**Exercise objective**:
Write out the records below once more, exactly as they stand.

[[ The data open ]]

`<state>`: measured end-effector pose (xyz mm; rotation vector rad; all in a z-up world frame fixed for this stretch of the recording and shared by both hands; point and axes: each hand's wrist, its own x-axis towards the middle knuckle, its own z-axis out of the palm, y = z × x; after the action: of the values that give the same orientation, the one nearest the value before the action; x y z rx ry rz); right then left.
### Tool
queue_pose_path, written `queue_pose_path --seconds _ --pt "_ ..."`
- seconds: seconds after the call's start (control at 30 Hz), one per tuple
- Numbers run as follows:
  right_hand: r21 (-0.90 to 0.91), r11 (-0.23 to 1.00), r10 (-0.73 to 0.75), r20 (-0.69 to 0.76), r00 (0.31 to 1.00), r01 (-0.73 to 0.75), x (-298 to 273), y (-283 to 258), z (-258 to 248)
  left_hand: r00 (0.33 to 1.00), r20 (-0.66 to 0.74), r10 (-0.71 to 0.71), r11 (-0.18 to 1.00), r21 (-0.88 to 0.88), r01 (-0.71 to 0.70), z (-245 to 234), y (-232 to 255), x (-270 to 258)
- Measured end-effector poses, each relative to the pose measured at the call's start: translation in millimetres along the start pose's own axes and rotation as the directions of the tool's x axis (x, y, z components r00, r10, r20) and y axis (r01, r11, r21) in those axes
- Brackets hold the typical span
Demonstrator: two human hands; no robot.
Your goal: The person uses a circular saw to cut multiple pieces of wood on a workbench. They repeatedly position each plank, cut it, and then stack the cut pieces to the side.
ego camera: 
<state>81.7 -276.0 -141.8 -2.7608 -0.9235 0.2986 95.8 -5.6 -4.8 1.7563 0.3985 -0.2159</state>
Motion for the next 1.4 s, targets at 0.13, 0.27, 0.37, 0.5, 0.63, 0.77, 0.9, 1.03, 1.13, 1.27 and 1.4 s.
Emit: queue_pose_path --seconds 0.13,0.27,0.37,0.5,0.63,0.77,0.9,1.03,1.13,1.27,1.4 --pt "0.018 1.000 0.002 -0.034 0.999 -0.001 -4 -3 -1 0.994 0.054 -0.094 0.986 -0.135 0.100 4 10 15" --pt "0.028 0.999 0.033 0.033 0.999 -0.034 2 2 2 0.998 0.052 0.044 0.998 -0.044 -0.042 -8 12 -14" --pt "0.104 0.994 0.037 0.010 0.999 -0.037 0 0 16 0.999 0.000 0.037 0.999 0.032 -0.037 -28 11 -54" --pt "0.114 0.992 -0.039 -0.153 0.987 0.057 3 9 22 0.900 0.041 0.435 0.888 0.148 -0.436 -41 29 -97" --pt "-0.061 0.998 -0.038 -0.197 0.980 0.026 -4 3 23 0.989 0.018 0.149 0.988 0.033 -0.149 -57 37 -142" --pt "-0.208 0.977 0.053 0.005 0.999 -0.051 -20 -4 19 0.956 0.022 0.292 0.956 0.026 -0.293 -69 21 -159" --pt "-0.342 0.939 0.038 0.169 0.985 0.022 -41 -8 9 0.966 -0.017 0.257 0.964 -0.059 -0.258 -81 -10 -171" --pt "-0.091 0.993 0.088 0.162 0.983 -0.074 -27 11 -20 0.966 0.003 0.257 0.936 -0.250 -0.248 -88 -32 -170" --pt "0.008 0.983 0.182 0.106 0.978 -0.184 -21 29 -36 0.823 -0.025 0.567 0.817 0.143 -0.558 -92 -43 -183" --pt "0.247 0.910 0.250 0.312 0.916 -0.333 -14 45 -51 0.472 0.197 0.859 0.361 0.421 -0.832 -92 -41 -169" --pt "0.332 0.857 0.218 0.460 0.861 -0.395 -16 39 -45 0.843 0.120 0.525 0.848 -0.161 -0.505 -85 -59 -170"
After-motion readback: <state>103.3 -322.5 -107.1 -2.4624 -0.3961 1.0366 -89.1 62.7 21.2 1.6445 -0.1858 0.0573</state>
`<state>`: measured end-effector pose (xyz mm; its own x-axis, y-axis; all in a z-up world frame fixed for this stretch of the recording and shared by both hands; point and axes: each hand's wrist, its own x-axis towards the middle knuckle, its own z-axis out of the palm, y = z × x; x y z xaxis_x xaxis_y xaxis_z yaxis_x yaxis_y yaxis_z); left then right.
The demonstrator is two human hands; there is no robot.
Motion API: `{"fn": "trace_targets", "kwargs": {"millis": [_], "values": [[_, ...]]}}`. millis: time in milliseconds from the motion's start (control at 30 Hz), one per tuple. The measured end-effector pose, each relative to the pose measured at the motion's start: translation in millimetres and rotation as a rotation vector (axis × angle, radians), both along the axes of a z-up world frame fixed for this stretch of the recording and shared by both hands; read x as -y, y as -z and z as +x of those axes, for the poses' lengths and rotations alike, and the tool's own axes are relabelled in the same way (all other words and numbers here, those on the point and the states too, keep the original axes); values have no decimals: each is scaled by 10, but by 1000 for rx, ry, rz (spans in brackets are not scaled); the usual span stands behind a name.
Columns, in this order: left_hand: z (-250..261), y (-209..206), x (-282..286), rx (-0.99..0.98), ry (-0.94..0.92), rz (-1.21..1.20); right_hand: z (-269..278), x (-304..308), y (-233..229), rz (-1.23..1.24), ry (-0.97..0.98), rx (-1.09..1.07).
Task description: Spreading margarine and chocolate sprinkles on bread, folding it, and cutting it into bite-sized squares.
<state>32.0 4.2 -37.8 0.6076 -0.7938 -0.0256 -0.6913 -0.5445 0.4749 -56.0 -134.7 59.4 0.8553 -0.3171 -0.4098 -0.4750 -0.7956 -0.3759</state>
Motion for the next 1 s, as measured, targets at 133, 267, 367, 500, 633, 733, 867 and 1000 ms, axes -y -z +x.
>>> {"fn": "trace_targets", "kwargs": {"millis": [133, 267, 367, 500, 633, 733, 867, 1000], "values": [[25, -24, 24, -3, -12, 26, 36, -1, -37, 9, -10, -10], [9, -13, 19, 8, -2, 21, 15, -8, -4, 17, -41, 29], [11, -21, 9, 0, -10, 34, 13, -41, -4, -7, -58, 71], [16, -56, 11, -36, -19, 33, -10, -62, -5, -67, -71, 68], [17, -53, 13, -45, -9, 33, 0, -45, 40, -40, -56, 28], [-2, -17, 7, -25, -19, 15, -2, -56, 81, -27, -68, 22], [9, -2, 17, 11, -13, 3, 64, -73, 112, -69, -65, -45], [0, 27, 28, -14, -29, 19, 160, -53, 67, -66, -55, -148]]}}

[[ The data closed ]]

**Response area**:
`<state>`: measured end-effector pose (xyz mm; rotation vector rad; all in a z-up world frame fixed for this stretch of the recording and shared by both hands; point and axes: each hand's wrist, its own x-axis towards the middle knuckle, its own z-axis out of the palm, y = z × x; after the action: of the values that give the same orientation, the one nearest the value before the action; x y z rx ry rz); right then left.
### Tool
queue_pose_path, written `queue_pose_path --seconds _ --pt "_ ..."`
- seconds: seconds after the call's start (control at 30 Hz), one per tuple
- Numbers run as follows:
  right_hand: r21 (-0.90 to 0.91), r11 (-0.23 to 1.00), r10 (-0.73 to 0.75), r20 (-0.69 to 0.76), r00 (0.31 to 1.00), r01 (-0.73 to 0.75), x (-298 to 273), y (-283 to 258), z (-258 to 248)
  left_hand: r00 (0.33 to 1.00), r20 (-0.66 to 0.74), r10 (-0.71 to 0.71), r11 (-0.18 to 1.00), r21 (-0.88 to 0.88), r01 (-0.71 to 0.70), z (-245 to 234), y (-232 to 255), x (-270 to 258)
- Measured end-effector poses, each relative to the pose measured at the call's start: translation in millimetres along the start pose's own axes and rotation as the directions of the tool's x axis (x, y, z components r00, r10, r20) and y axis (r01, r11, r21) in those axes
- Brackets hold the typical span
Demonstrator: two human hands; no robot.
Your goal: The person uses a circular saw to cut multiple pieces of wood on a workbench. They repeatedly position each plank, cut it, and then stack the cut pieces to the side.
ego camera: 
<state>81.7 -276.0 -141.8 -2.7608 -0.9235 0.2986 95.8 -5.6 -4.8 1.7563 0.3985 -0.2159</state>
Motion for the next 1.4 s, targets at 0.13, 0.27, 0.37, 0.5, 0.63, 0.77, 0.9, 1.03, 1.13, 1.27 and 1.4 s.
Emit: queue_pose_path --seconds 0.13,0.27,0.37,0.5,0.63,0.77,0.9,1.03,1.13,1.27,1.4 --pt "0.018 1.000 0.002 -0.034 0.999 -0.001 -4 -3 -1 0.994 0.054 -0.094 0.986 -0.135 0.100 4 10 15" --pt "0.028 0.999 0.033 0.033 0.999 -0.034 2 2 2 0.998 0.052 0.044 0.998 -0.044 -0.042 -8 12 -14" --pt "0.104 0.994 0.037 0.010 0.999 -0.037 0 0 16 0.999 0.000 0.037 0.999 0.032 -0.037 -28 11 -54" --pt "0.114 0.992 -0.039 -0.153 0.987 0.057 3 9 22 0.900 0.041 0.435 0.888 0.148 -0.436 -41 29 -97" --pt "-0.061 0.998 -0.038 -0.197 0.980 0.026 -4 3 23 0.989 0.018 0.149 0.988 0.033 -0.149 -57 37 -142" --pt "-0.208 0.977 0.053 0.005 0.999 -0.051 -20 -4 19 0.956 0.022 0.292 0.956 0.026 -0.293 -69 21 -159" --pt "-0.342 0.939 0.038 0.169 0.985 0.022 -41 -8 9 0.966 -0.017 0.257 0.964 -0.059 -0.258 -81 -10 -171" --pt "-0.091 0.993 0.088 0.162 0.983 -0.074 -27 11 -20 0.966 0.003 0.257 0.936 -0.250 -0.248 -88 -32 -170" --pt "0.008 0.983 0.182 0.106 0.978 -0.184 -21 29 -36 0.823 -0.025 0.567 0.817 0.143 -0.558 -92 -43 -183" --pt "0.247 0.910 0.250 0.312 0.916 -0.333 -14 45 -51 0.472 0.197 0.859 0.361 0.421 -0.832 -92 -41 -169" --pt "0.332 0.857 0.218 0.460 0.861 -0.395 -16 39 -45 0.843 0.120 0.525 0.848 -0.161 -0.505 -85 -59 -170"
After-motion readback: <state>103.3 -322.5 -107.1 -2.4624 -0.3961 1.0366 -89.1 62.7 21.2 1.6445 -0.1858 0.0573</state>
`<state>`: measured end-effector pose (xyz mm; its own x-axis, y-axis; all in a z-up world frame fixed for this stretch of the recording and shared by both hands; point and axes: each hand's wrist, its own x-axis towards the middle knuckle, its own z-axis out of the palm, y = z × x; x y z xaxis_x xaxis_y xaxis_z yaxis_x yaxis_y yaxis_z); left then right.
The demonstrator is two human hands; there is no robot.
Motion API: `{"fn": "trace_targets", "kwargs": {"millis": [_], "values": [[_, ...]]}}`. millis: time in milliseconds from the motion's start (control at 30 Hz), one per tuple. The measured end-effector pose, each relative to the pose measured at the motion's start: translation in millimetres and rotation as a rotation vector (axis × angle, radians), both along the axes of a z-up world frame fixed for this stretch of the recording and shared by both hands; read x as -y, y as -z and z as +x of those axes, for the poses' lengths and rotations alike, and the tool's own axes are relabelled in the same way (all other words and numbers here, those on the point and the states too, keep the original axes); values have no decimals: each is scaled by 10, but by 1000 for rx, ry, rz (spans in brackets are not scaled); the usual span stands behind a name.
Columns, in this order: left_hand: z (-250..261), y (-209..206), x (-282..286), rx (-0.99..0.98), ry (-0.94..0.92), rz (-1.21..1.20); right_hand: z (-269..278), x (-304..308), y (-233..229), rz (-1.23..1.24), ry (-0.97..0.98), rx (-1.09..1.07).
Task description: Spreading margarine and chocolate sprinkles on bread, folding it, and cutting it into bite-sized squares.
<state>32.0 4.2 -37.8 0.6076 -0.7938 -0.0256 -0.6913 -0.5445 0.4749 -56.0 -134.7 59.4 0.8553 -0.3171 -0.4098 -0.4750 -0.7956 -0.3759</state>
Motion for the next 1 s, as measured, targets at 133, 267, 367, 500, 633, 733, 867 and 1000 ms, axes -y -z +x.
>>> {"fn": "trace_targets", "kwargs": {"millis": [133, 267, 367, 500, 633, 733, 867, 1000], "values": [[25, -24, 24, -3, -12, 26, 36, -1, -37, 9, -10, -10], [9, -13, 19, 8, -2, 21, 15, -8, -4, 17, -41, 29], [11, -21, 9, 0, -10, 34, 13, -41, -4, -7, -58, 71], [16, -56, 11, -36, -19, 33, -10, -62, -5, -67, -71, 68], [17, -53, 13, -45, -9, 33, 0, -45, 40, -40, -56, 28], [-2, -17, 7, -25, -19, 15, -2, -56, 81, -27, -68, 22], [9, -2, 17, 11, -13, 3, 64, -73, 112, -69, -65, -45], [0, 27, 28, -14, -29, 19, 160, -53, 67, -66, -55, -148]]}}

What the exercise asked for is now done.